A imagem popular do caçador-coletor europeu de pele clara não é correta. O DNA retirado de um dente do siso de 7.000 anos encontrado na Espanha em 2006 mostra uma história diferente. Um estudo do dente mostra que o dono do dente tinha cabelos escuros, olhos azuis e os genes de pele escura de um africano - embora os cientistas não saibam qual era o tom exato da pele dessa pessoa. O gene dos olhos azuis é uma das descobertas mais interessantes porque se acreditava anteriormente ter sido uma característica que chegou mais tarde, trazida por fazendeiros que entraram no continente há mais de 5.000 anos.

O estudo de 2014 foi o primeiro a analisar um genoma europeu pré-agrícola. Foi liderado por Inigo Olalde do Institut de Biologia Evolutiva em Barcelona e publicado na revista Nature - fornecendo uma visão significativa sobre a aparência do homem moderno antes do surgimento da agricultura na Europa.

O dente veio do esqueleto de um homem mesolítico que foi encontrado em uma caverna cantábrica perto de León, no noroeste da Espanha, em 2006. Esse homem foi encontrado ao lado do esqueleto de outro homem mesolítico. Ambos morreram com cerca de 30 anos e seus restos mortais foram bem preservados no ambiente fresco da caverna. A idade de seus ossos e outros artefatos encontrados no local, como dentes de rena que tinham buracos para prendê-los às roupas dos homens, mostraram aos pesquisadores que esses dois homens eram caçadores-coletores.

Foram necessárias várias tentativas antes que a equipe de cientistas conseguisse recriar o genoma completo do DNA de uma raiz de dente do siso. Quando finalmente o fizeram, ficaram chocados. O Dr. Carles Lalueza-Fox do Instituto de Biologia Evolutiva de Barcelona explicou a primeira das fascinantes descobertas feitas pelos pesquisadores:

“A maior surpresa foi descobrir que esse indivíduo possuía versões africanas dos genes que determinam a pigmentação clara dos atuais europeus, o que indica que ele tinha pele morena. Você vê um monte de reconstruções dessas pessoas caçando e coletando e eles parecem europeus modernos com pele clara. Você nunca vê uma reconstrução de um caçador-coletor mesolítico com pele escura ”.
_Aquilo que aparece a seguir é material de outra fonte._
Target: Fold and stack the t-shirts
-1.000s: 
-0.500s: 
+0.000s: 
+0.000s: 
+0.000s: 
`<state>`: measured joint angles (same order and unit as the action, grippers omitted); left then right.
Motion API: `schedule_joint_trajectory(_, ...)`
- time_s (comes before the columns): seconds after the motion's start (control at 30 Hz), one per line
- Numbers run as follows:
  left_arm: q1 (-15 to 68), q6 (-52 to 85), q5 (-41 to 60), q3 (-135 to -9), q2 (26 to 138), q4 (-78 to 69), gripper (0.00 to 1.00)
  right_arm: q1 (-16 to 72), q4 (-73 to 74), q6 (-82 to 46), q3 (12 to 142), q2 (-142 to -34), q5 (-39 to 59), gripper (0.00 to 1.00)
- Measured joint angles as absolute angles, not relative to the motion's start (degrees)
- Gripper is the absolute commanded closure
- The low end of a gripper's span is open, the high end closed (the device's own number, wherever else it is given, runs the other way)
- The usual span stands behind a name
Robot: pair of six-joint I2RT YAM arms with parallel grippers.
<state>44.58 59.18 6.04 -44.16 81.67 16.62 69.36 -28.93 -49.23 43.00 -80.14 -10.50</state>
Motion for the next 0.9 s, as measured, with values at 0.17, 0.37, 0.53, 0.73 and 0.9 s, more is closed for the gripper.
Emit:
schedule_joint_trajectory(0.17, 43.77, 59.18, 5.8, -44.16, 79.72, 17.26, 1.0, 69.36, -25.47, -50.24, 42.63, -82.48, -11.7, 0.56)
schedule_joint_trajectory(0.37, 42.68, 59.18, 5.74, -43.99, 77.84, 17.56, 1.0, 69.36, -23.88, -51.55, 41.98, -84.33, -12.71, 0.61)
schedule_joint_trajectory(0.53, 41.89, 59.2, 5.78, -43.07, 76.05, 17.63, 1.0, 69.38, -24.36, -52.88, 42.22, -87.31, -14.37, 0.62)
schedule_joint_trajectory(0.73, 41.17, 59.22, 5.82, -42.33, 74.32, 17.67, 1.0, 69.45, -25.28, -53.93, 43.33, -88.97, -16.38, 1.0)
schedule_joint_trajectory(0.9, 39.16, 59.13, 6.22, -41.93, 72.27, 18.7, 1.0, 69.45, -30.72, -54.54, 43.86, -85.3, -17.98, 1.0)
Após essa descoberta, os cientistas também ficaram surpresos ao ver os genes do homem para olhos azuis - uma característica inesperada porque se acreditava que os olhos azuis eram um desenvolvimento mais recente. A presença de marcadores genéticos para olhos azuis significa que o homem mesolítico é o exemplo mais antigo de um europeu de olhos azuis. O Dr. Lalueza-Fox disse que este resultado foi ainda mais chocante para a equipe do que a cor da pele do homem mesolítico. “Ainda mais surpreendente foi descobrir que ele possuía as variações genéticas que produzem olhos azuis nos europeus atuais, resultando em um único fenótipo [tipo físico] em um genoma que é claramente do norte da Europa ”.

Um estudo de 2008 mostrou que os olhos azuis provavelmente começaram como uma mutação genética há aproximadamente 10.000 anos. Acredita-se que os primeiros exemplos dessa característica tenham surgido em torno do Mar Negro. O estudo de 2014 sugeriu que qualquer pessoa que tem olhos azuis hoje tem ancestrais que vieram da mesma família que teve a mutação perto do Mar Negro. Os resultados do estudo de 2014 indicam que as pessoas com o gene para olhos azuis percorreram a Europa antes que a agricultura tivesse precedência sobre a caça e a coleta. A agricultura também se espalhou do leste para o oeste.

Ninguém sabe ao certo por que os olhos azuis se tornaram comuns entre os europeus antigos. Duas possibilidades são: pode ter ajudado a prevenir doenças oculares na baixa luz dos invernos europeus, ou olhos azuis eram vistos como atraentes em um parceiro.

Por fim, é importante notar que os pesquisadores descobriram mais sobre o homem mesolítico do que apenas sua aparência. Suas descobertas sugerem que ele tinha um sistema imunológico semelhante ao das pessoas que vivem hoje e era intolerante à lactose. A semelhança entre seu sistema imunológico e os humanos modernos também foi uma surpresa. Anteriormente, acreditava-se que muitos genes para imunidade também surgiram junto com a popularidade da agricultura - com a doença se espalhando mais rapidamente em assentamentos estacionários e contato próximo com animais. Uma sugestão para o motivo pelo qual os caçadores-coletores podem ter possuído genes de imunidade semelhantes é porque eles também foram expostos a doenças como a cólera.